Different vocations will fulfill the cultural mandate differently. One way in which programmers fulfill the cultural mandate is by writing programs that make the wisdom of experts available to everyone. For example, a programmer can work with a financial expert to understand the complexities of a mortgage calculation. The programmer can then create a simple program that allows everyone to figure out their mortgage payment without needing to know all the math behind it.
The digital revolution, the rise of computers and electronic devices, was driven by many factors, but all of these digital devices run programs. People need to program these devices for them to function. These days, almost everything that uses electricity will have some code in it someplace.

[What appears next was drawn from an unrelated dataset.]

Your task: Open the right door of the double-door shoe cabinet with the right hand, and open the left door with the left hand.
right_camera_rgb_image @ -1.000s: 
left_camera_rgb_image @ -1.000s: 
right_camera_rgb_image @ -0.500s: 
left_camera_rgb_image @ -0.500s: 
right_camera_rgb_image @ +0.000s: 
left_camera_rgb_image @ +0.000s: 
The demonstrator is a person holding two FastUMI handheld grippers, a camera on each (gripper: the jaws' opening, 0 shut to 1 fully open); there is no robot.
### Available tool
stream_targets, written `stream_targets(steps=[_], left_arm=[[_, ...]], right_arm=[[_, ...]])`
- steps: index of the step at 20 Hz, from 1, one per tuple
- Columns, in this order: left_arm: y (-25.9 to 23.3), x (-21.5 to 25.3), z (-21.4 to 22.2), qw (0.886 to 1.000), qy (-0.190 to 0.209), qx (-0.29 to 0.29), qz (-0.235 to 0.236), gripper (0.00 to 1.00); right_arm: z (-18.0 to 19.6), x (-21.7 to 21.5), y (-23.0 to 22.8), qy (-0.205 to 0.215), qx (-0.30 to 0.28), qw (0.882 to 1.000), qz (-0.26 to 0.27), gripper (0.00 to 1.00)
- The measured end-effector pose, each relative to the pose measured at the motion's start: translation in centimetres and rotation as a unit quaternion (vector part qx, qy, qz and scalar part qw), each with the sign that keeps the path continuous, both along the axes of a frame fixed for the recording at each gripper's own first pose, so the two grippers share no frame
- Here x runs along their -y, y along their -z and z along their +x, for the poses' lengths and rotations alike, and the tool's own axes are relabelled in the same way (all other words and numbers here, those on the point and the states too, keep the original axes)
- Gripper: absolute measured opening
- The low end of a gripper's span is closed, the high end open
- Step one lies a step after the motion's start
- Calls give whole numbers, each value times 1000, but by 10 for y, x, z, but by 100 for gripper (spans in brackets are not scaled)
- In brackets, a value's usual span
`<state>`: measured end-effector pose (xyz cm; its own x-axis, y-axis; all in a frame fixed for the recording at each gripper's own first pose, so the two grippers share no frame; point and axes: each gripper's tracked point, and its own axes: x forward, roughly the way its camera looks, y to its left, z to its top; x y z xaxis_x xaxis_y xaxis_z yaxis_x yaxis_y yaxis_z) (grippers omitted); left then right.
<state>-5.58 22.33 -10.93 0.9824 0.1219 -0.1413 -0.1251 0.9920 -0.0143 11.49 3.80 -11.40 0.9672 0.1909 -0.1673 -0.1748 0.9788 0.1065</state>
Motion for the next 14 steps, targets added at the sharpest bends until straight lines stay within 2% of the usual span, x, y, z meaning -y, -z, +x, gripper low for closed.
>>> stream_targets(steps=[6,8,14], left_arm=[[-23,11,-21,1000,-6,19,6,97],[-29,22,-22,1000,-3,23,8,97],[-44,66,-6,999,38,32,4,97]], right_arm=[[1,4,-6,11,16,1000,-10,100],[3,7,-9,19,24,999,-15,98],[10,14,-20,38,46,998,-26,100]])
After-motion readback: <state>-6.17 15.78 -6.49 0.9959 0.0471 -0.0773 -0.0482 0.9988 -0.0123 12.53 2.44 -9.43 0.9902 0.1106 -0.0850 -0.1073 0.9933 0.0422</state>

Programmers can also make systems that are able to process a large amount of data quickly. Once example of this is Google, but the Beacon Lights website is another example. You can go to the Beacon Lights website and search through every single article in less than a second. Quick access to knowledge is enabling our society to progress faster than ever, for the better and for the worse.
Another way in which programmers subdue the creation is by working with computers and sensors to make systems that can act faster than we ever could. An example is an anti-lock brake system. The programmer writes a program that watches the sensors in the wheels and can detect when a wheel is skidding. The program will then reduce the pressure to the brake of the skidding wheel. This all happens before we even realize the wheel is skidding.
Usually programming is a typical office job, and you likely will not have issues with unions. In my experience working at a large company there was some pressure to work on Sundays. You usually need to wait until people are done using the software before you can make a change, and in a worldwide company with multiple shifts that ends up being on the weekends.
I would encourage most people to take at least one programming course. The ability to write basic computer programs can be useful in many different fields. The office worker will find it useful to be able to create a simple database and reports, or to automate simple tasks. A scientist will find it useful to help analyze data and to automate sensor readings. It is also helpful to have an idea how computers work in this digital age.
It is possible to learn programming without taking college classes, but for someone considering a full-time career in programming I would recommend college. The college classes will give you a good foundation in the basics and in the theories that are not covered in the “For Dummies” types of books. Also, most companies will expect a college degree. If this is something you are interested in, it would not hurt to grab a book and start now. I would recommend something from the “Head First” series.
Once you have a degree, however, you will never quit learning. Programming is a profession in which you will always have to be learning. New languages, new techniques, and new computer systems are always coming out. In the near future, as smartphones become cheaper and more powerful, there are going to be a lot of new exciting opportunities. Computers and computer programs are going to be used in ways never dreamed of before. The world is changing very fast, and programmers are at the center of the change.